Questions were also raised about a voting machine breakdown in District 4, where incumbent Councilwoman Shelia Smith lost by five votes, 110 for Larry Coleman to 105 for her. The closest result in the election. Atkins explained that the machine malfunctioned and was replaced after ten votes. She said, “The memory stick was removed from the faulty machine and inserted in the new machine to preserve the votes cast in the initial machine and continue the count.”
After the election results were certified, Councilwoman and Mayoral candidate Latasha Johnson announced to the public that Mayor Steele had denied entry to the City Hall and Water Department records, to Kathy Horne and two staff members from Water Management Services.
“We, the majority of the City Council, dismissed Mayor Steele as water system superintendent and contracted with Water Management Services, an experienced consulting firm, to help us correct problems in the physical water system and with the billing system and procedures. Kathy Horne and her staff came this morning to start work under an approved contract. Mayor Steele refused to allow Horne to enter the City Hall and threatened her with arrest for trespassing if she came in to do the job, we contracted with her to do,” said Johnson.
Horne and her assistants decided against defying the Mayor’s orders because they are professionals, working under a board of directors, and could not risk arrest. Horne pointed out that the City’s water system did not have a manager or inspectors which endangered the health of all the system’s customers.
In an interview for this story, after the City Council meeting, Mayor Raymond Steele said, “I told the City Council from the beginning that they did not have authority to interfere in day-to-day operations of the city. I consider the operation of the water system, part of my responsibility. I suggested that we get an Attorney General’s opinion on my responsibility for the water system but the Council did not seek a clarifying opinion before they acted. We have corrected most of the problems with the water system. It is not uncommon to have billing problems with a new system like the one we just installed.”
Steele also said, “I just learned that Councilman LaJeffrey Carpenter had written a letter dismissing the company that serves as certified operators and inspectors for our water system. I do not think he had authority to send that letter. All of this was arranged by the consultants that we do not need. I have informed the company that provides certified operators and inspects the water quality that they are still employed by our city. Bringing in these people from Water Management Services will cost more money and reduce the revenues from the system.”
Council members – Latasha Johnson, Joe Lee Powell, LaJeffrey Carpenter and Sheila Smith said they were concerned about the Mayor denying access to the Water Department to the consultants they had hired to correct the problems with service, pipes, meters, leaks, billing and other aspects of the water system. The Council members said they were considering legal action to enjoin the Mayor from preventing Water Management Services from accessing the water department system and records.
Latasha Johnson said, “I am outraged at the Mayor’s disregard for the Council’s action to clean-up the water system. This is a campaign issue and I challenge the Mayor to explain his actions and protect the quality of the water system. The health of our citizens, as well as getting fair bills and revenues from the water system, is at stake in this runoff election on October 6th.”

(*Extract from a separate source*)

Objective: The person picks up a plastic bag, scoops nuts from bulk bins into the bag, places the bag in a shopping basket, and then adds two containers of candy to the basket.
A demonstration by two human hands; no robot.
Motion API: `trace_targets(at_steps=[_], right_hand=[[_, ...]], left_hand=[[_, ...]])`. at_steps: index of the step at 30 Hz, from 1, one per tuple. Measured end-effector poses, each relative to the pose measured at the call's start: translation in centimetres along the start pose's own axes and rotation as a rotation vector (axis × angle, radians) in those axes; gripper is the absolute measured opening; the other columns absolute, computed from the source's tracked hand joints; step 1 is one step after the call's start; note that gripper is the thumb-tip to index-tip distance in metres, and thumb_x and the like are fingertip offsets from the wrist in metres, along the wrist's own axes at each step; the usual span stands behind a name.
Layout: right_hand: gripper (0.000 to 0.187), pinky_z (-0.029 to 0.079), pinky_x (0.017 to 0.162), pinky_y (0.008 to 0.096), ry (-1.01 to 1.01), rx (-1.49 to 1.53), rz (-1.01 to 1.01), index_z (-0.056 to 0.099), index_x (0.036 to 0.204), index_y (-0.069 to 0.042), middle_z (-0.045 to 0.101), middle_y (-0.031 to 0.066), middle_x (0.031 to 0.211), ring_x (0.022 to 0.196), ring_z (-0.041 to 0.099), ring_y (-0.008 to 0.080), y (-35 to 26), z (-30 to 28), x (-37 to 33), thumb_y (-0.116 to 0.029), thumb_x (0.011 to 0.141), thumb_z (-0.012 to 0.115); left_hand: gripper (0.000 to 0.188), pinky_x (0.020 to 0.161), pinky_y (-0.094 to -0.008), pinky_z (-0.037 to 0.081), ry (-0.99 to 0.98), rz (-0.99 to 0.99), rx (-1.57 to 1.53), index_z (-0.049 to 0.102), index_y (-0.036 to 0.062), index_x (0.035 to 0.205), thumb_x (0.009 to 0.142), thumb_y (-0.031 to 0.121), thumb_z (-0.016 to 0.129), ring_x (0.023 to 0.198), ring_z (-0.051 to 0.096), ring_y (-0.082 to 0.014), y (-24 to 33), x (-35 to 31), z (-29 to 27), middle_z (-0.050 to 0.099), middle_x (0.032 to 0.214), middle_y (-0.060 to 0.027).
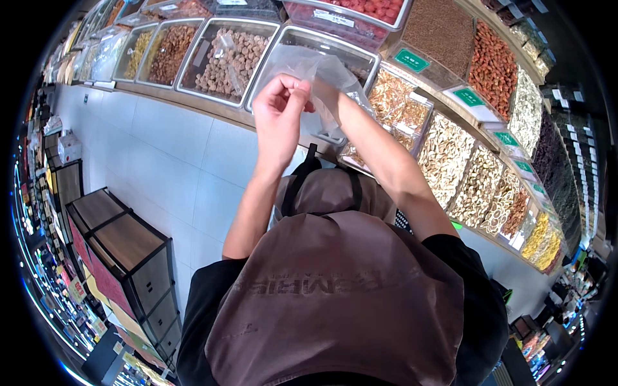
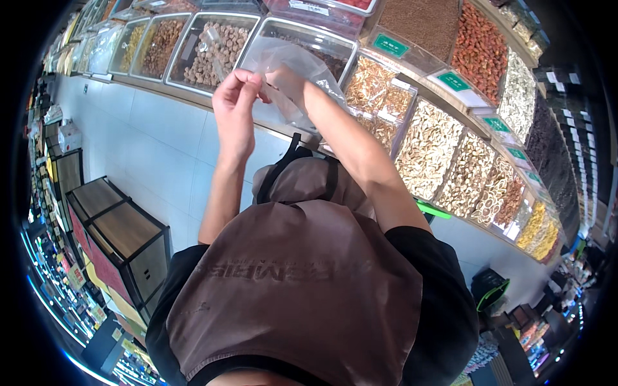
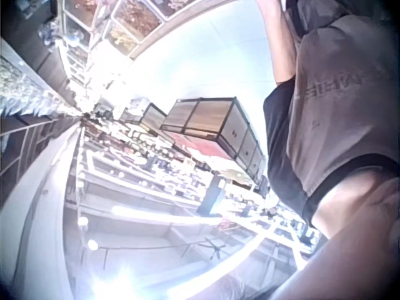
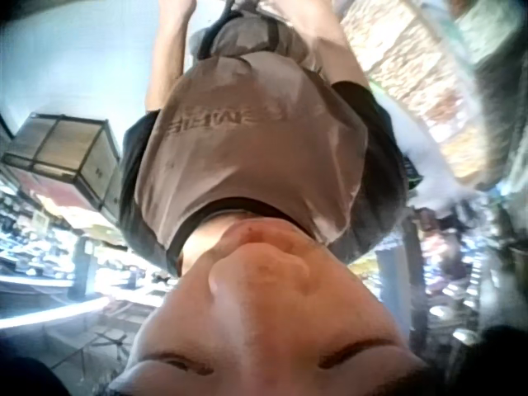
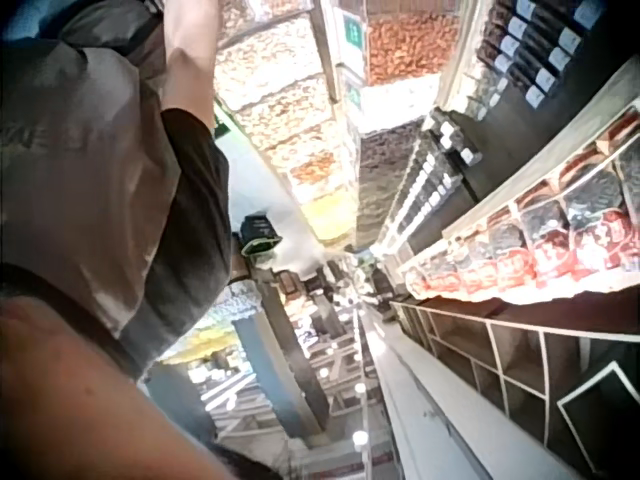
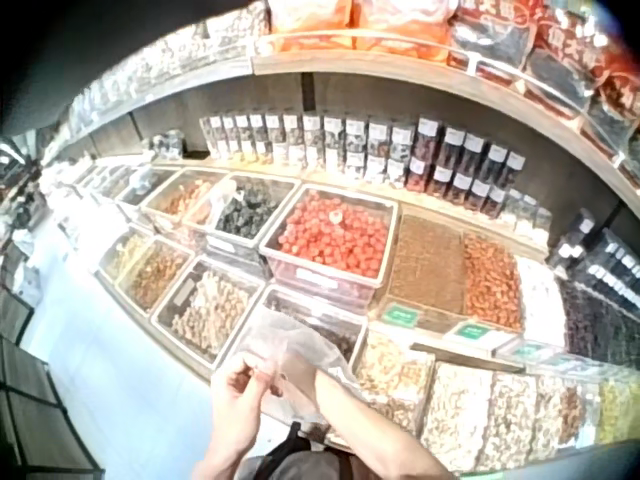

In Eutaw Municipal elections: Runoff for Mayor between Raymond Steele and Latasha Johnson

By: John Zippert
Co-Publisher

Raymond Steele
Latasha Johnson

In yesterday’s City of Eutaw Municipal elections, 1,219 voters cast ballots. There were five candidates in the Mayor’s race. Incumbent Mayor Raymond Steele led with 403 (33%) votes, Councilwoman Latasha Johnson came in second with 359 (30%) votes; Joe Lee Powell received 257 (21%); Sandra Walker 183 (15%) and Queena Bennett Whitehead 17 (1%).
There will be a runoff election on October 6, 2020 between Raymond Steele and Latasha Johnson for Mayor.
In Forkland, Incumbent Mayor Charlie McAlpine was reelected with a vote of 216 to 60 for Rev. Michael Barton.
In the Eutaw City Council races, there will be a runoff in District I, where Valerie Watkins received 115 (44%) votes to 107 (41%) for Chondra Mayes and Ke’Undra Quintez Cox received 38 (14.6%). The runoff also scheduled for October 6 will be between Watkins and Mayes.
In District 2, LaJeffrey Carpenter received 160 (69%) votes to 70 (30%) for Bryant Snyder, Jr. and was reelected to the Eutaw City Council. In District 3, Tracy Hunter, who was unopposed was elected to that seat.
In District 4, Larry Coleman received 110 (51%) votes in defeating incumbent Councilwoman Sheila Smith with 105 (49%) and will take the seat.
In District 5, Jacqueline Stewart with 120 (52%) votes defeated Rodney Wesley with 109 (48%) capturing this seat.
When the Mayor and Council are seated and sworn-in, for a four-year term, on November 10, 2020 there will be four new council members with only LaJeffrey Carpenter returning.
In Forkland, in the only contested city council race, for District 3; Alonzo Thomas with 48 votes won with Preston Davis receiving 25 and Willie Sashington getting 9 votes.
The Mayor’s position and city council races were not contested in the Towns of Boligee and Union, so the same officials have been reelected for another term.
1,219 (49.7%) of voters out of 2,450 registered in the city turned out to vote in the first primary on August 25, 2020. “We will need to work hard to raise the turnout for the Municipal Runoff on October 6 and the important November 3rd General Election for U. S. President, Senators, Congress and other offices,” said Carol Zippert, Greene County Chair for the Alabama New South Alliance.


Salute to First Responders and Healthcare Workers to be held May 14-28 in Greene County

As of May 13, 2020 at 10:00 AM:
Alabama had 10,494 confirmed cases of coronavirus
with 442 deaths.
Greene County had 74
confirmed cases and 4 deaths

The Greene County Responders Committee has come together to plan a series of events over the next two weeks to honor First Responders and Frontline Healthcare Workers for their dedicated and selfless service during the coronavirus pandemic.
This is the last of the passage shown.